§ **Task description**
In the copy, keep every line below as it is and leave out the pictures.

§ **Dataset extract**

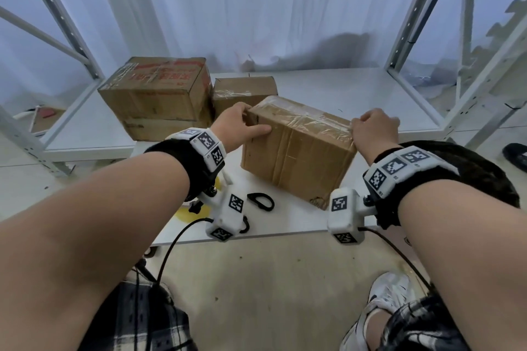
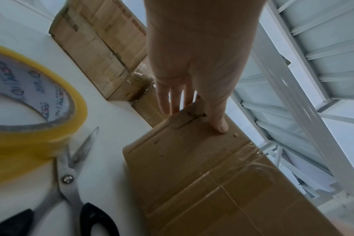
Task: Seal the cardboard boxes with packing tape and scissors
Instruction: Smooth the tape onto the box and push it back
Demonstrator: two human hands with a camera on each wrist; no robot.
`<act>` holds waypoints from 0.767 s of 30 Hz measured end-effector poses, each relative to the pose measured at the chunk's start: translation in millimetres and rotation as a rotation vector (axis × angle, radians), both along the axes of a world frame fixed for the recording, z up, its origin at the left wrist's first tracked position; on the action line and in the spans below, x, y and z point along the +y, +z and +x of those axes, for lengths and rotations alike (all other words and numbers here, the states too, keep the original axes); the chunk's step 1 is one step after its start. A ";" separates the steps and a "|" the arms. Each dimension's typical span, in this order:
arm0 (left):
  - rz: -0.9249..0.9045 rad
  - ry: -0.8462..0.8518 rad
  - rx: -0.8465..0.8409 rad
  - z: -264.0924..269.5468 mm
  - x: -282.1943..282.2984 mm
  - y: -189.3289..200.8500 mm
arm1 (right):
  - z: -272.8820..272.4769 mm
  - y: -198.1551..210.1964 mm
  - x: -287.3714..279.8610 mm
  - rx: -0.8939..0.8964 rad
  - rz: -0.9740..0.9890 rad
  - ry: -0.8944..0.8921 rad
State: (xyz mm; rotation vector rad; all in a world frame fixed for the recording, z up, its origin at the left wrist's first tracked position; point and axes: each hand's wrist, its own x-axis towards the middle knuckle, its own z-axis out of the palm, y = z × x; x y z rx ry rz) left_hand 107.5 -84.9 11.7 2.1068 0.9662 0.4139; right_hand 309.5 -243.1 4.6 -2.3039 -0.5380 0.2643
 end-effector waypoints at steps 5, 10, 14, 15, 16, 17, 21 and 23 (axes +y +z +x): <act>0.002 0.015 -0.002 -13.0 8.3 0.8 | -8.3 1.1 -3.8 0.389 0.261 -0.200; 0.017 0.063 -0.117 -14.8 7.0 7.6 | -16.0 17.9 -4.8 0.431 0.484 0.020; -0.039 0.078 -0.167 -12.6 3.8 13.1 | -17.9 20.0 -5.8 0.374 0.477 0.227; -0.050 0.083 -0.178 -11.8 2.7 14.4 | -17.4 20.2 -4.2 0.307 0.450 0.245; -0.065 0.090 -0.188 -10.7 1.8 14.9 | -17.5 21.9 -2.8 0.223 0.415 0.243; -0.087 0.099 -0.196 -9.8 0.9 15.2 | -16.8 24.1 -1.3 0.138 0.384 0.233; -0.199 0.087 -0.133 -7.3 -3.1 12.3 | -14.0 29.7 0.8 -0.047 0.204 0.278; -0.235 0.054 -0.052 -5.3 -4.6 9.9 | -13.2 25.4 0.0 -0.048 0.030 0.333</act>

§ **Reply**
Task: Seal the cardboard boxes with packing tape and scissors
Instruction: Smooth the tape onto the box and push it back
Demonstrator: two human hands with a camera on each wrist; no robot.
`<act>` holds waypoints from 0.767 s of 30 Hz measured end-effector poses, each relative to the pose measured at the chunk's start: translation in millimetres and rotation as a rotation vector (axis × angle, radians), both along the axes of a world frame fixed for the recording, z up, its origin at the left wrist's first tracked position; on the action line and in the spans below, x, y and z point along the +y, +z and +x of those axes, for lengths and rotations alike (all other words and numbers here, the states too, keep the original axes); the chunk's step 1 is one step after its start. A ";" separates the steps and a "|" the arms. Each dimension's typical span, in this order:
arm0 (left):
  - rz: -0.9249..0.9045 rad
  - ry: -0.8462..0.8518 rad
  - rx: -0.8465..0.8409 rad
  - z: -264.0924..269.5468 mm
  - x: -282.1943..282.2984 mm
  - y: -189.3289..200.8500 mm
arm1 (right):
  - z: -272.8820..272.4769 mm
  - y: -198.1551..210.1964 mm
  - x: -287.3714..279.8610 mm
  - rx: -0.8939..0.8964 rad
  - rz: -0.9740..0.9890 rad
  - ry: -0.8944..0.8921 rad
State: (xyz mm; rotation vector rad; all in a world frame fixed for the recording, z up, its origin at the left wrist's first tracked position; point and axes: each hand's wrist, its own x-axis towards the middle knuckle, its own z-axis out of the palm, y = z × x; x y z rx ry rz) left_hand 107.5 -84.9 11.7 2.1068 0.9662 0.4139; right_hand 309.5 -243.1 4.6 -2.3039 -0.5380 0.2643
 end-effector waypoints at steps 5, 10, 14, 15, 16, 17, 21 and 23 (axes +y +z +x): <act>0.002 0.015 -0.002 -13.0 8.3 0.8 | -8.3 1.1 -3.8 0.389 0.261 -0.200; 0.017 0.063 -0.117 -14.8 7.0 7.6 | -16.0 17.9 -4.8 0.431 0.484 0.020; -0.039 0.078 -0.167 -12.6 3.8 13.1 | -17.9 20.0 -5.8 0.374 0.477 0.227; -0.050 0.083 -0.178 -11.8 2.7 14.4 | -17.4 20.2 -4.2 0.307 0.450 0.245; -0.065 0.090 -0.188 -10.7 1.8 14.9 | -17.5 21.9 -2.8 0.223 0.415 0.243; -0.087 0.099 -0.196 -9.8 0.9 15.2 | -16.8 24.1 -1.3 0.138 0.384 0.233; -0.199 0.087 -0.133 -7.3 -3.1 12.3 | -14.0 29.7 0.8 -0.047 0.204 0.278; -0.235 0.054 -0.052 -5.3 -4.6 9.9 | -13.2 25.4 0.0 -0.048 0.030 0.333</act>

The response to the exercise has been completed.